▸ What you need to do
Please return all lines of the data below containing the string "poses".

┌─ The data

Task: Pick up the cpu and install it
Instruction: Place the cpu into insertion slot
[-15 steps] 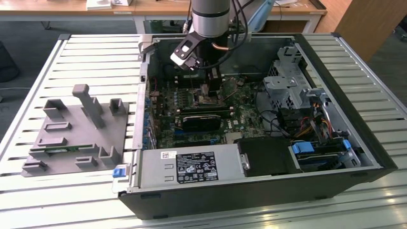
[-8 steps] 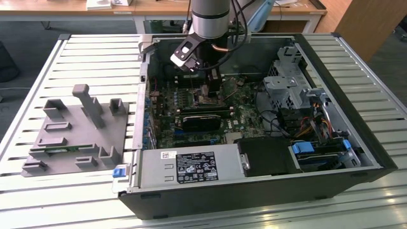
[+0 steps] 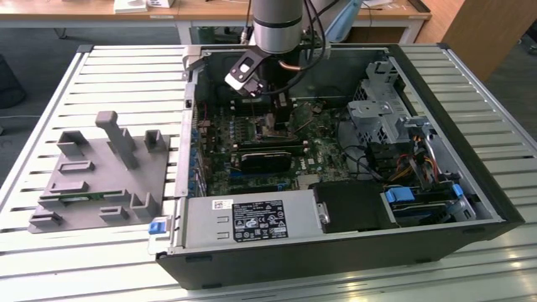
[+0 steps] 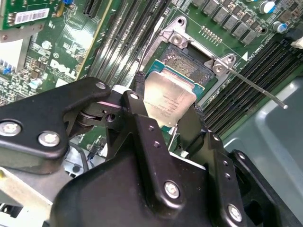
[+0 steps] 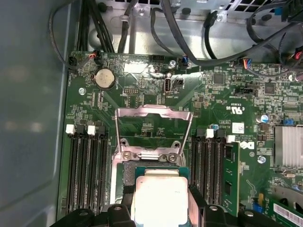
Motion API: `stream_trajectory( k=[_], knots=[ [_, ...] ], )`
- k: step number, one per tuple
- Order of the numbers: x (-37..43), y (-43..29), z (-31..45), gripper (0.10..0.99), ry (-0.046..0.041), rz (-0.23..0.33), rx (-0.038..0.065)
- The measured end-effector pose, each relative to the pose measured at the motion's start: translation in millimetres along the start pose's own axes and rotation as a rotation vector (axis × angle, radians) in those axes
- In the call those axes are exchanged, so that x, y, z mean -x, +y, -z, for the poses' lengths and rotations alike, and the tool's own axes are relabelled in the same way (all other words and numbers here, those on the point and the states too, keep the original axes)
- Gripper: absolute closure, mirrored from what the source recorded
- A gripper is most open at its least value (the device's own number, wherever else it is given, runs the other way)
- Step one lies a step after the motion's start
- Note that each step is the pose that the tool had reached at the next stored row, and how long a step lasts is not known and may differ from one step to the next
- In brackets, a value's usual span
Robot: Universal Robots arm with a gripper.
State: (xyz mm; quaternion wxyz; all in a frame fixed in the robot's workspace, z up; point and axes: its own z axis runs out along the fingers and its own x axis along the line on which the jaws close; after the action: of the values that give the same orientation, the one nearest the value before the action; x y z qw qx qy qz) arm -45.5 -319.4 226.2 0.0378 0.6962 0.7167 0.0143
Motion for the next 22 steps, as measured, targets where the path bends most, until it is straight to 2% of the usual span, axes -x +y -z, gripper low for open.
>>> stream_trajectory(
  k=[6, 12, 22],
  knots=[
    [-4.4, -0.6, -6.8, 0.557, -0.0001, -0.003, 0.0],
    [-6.5, -6.5, -11.6, 0.557, -0.0003, -0.005, 0.0],
    [-10.0, -7.2, -21.6, 0.557, -0.0014, -0.02, -0.001]
  ],
)
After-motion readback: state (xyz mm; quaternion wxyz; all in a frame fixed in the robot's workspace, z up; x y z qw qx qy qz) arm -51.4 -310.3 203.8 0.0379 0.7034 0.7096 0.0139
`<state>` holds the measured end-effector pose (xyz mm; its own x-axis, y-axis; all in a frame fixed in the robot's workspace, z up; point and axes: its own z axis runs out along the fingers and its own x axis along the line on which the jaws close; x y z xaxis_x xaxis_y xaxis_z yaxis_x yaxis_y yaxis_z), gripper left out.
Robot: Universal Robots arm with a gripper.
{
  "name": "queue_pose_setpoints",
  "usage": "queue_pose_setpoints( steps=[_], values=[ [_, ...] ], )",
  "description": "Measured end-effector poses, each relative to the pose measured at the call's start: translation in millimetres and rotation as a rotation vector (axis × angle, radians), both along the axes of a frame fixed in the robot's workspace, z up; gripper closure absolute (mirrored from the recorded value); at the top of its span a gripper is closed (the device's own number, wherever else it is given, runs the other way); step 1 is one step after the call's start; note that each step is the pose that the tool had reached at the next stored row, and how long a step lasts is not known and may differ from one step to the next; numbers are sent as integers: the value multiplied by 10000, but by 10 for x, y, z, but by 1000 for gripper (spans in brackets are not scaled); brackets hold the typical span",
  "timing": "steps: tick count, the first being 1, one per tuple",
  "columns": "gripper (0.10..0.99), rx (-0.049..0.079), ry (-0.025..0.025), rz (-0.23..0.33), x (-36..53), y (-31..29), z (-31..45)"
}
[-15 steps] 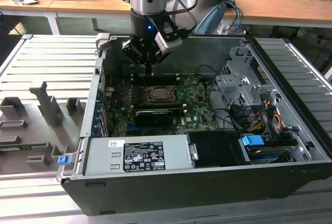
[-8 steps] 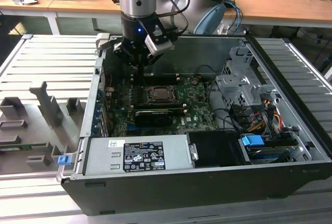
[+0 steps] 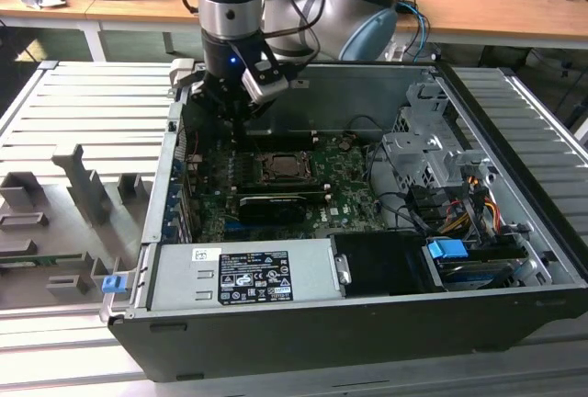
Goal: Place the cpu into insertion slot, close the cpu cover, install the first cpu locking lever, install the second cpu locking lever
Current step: 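Install the first cpu locking lever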
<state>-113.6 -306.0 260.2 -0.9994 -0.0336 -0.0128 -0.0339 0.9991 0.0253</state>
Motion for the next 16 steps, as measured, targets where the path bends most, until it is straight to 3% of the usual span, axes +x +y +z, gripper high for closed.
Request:
queue_pose_setpoints(
  steps=[4, 7, 16],
  values=[
    [980, 0, 0, 1, -2, 78, -14],
    [980, 1, -1, 12, -1, 182, -30],
    [980, 1, -1, 14, 103, 198, -34]
  ],
)
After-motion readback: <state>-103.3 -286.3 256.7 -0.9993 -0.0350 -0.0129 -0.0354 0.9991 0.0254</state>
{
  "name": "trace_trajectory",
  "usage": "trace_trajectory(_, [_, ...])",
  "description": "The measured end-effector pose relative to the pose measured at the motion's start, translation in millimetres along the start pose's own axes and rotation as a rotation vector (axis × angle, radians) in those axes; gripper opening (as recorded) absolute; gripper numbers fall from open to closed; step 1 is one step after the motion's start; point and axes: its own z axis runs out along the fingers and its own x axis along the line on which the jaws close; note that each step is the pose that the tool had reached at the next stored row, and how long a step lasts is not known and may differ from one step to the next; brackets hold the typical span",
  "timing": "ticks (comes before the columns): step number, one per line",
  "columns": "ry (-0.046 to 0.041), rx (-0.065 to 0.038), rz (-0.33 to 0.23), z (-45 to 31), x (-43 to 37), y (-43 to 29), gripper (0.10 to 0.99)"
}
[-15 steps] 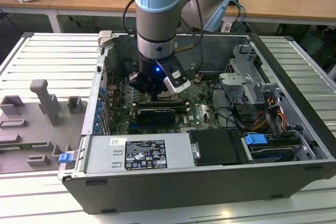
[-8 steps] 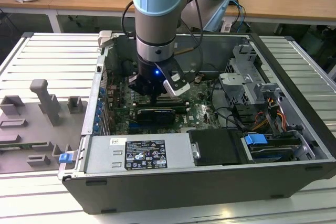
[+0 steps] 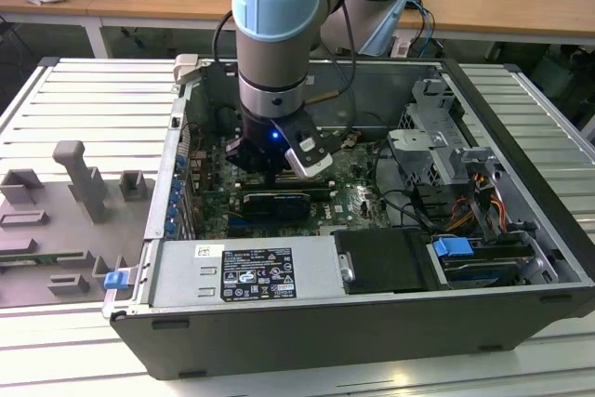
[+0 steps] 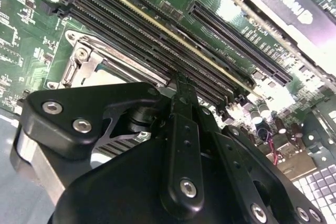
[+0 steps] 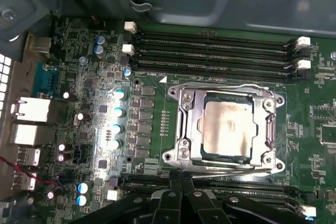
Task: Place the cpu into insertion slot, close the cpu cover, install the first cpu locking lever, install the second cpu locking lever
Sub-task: 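Install the second cpu locking lever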
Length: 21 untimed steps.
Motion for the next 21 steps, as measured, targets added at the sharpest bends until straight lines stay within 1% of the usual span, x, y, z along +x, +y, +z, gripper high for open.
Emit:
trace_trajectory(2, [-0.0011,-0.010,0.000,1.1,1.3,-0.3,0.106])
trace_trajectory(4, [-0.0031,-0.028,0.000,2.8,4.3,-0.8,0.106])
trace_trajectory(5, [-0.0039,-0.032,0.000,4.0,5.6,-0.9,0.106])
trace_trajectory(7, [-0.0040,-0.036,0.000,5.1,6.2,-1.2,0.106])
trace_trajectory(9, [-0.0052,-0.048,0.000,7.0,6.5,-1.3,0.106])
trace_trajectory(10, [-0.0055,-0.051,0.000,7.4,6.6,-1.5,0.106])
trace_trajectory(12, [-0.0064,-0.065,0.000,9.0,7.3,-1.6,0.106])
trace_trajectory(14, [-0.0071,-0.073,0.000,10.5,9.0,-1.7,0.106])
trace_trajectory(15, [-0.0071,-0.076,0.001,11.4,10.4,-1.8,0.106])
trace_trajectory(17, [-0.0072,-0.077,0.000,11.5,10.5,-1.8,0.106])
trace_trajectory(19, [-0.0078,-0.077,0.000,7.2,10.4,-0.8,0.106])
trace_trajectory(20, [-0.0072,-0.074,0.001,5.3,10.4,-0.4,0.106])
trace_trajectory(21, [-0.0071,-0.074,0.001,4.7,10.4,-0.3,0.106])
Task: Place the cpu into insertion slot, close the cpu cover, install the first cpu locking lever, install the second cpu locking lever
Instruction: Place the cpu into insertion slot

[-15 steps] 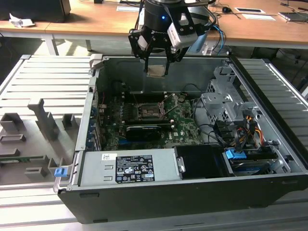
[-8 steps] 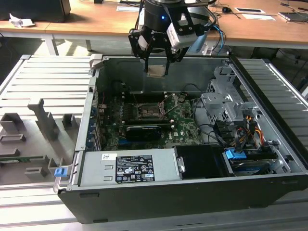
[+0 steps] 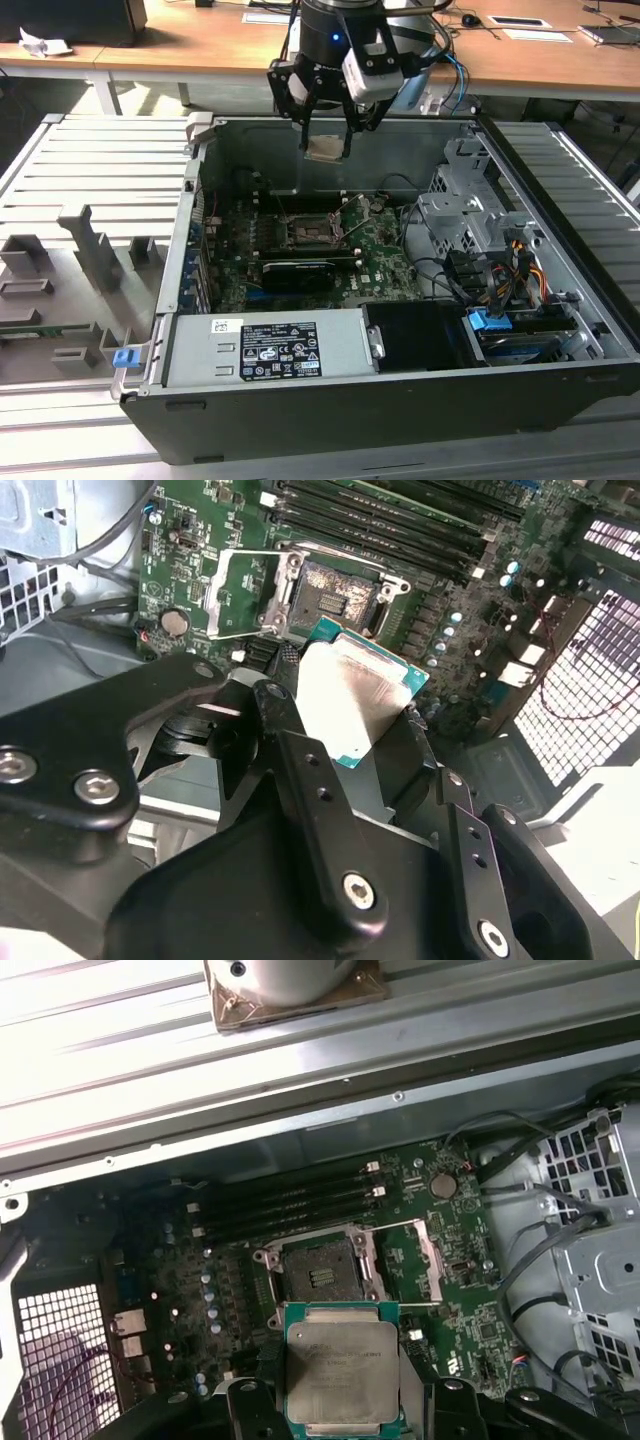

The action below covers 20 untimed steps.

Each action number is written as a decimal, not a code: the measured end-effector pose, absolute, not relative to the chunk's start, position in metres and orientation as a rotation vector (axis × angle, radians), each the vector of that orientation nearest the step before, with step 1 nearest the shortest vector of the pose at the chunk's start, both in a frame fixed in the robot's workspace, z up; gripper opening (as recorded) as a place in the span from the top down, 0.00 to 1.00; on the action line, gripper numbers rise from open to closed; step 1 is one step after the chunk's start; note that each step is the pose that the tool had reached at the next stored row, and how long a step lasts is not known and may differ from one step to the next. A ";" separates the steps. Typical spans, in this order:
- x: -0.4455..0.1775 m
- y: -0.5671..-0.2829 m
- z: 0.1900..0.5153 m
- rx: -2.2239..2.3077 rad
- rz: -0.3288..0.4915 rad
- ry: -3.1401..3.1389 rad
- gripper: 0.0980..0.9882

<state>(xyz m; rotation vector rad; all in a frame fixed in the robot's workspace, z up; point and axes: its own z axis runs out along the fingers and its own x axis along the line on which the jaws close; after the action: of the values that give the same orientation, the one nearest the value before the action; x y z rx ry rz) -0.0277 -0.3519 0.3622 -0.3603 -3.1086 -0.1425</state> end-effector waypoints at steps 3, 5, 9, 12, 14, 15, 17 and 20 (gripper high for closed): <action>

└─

▸ Response to this exercise
- In the call those axes are exchanged, so that x, y, z mean -x, +y, -z, for the poses' lengths and rotations alike, and the tool's own axes are relabelled in the same way (all other words and numbers here, those on the point and the states too, keep the original axes)
  "description": "Measured end-effector poses, each relative to the pose measured at the call's start: translation in millimetres and rotation as a rotation vector (axis × angle, radians), both along the axes of a frame fixed in the robot's workspace, z up; gripper closure absolute (mirrored from the recorded value); at the top of its span a gripper is closed (the device's own number, wherever else it is given, runs the other way); step 1 is one step after the call's start; note that each step is the pose that the tool had reached at the next stored row, and how long a step lasts is not known and may differ from one step to the next; numbers are sent as integers: the value multiplied by 10000, but by 10 for x, y, z, but by 1000 for gripper (spans in brackets are not scaled); brackets hold the typical span",

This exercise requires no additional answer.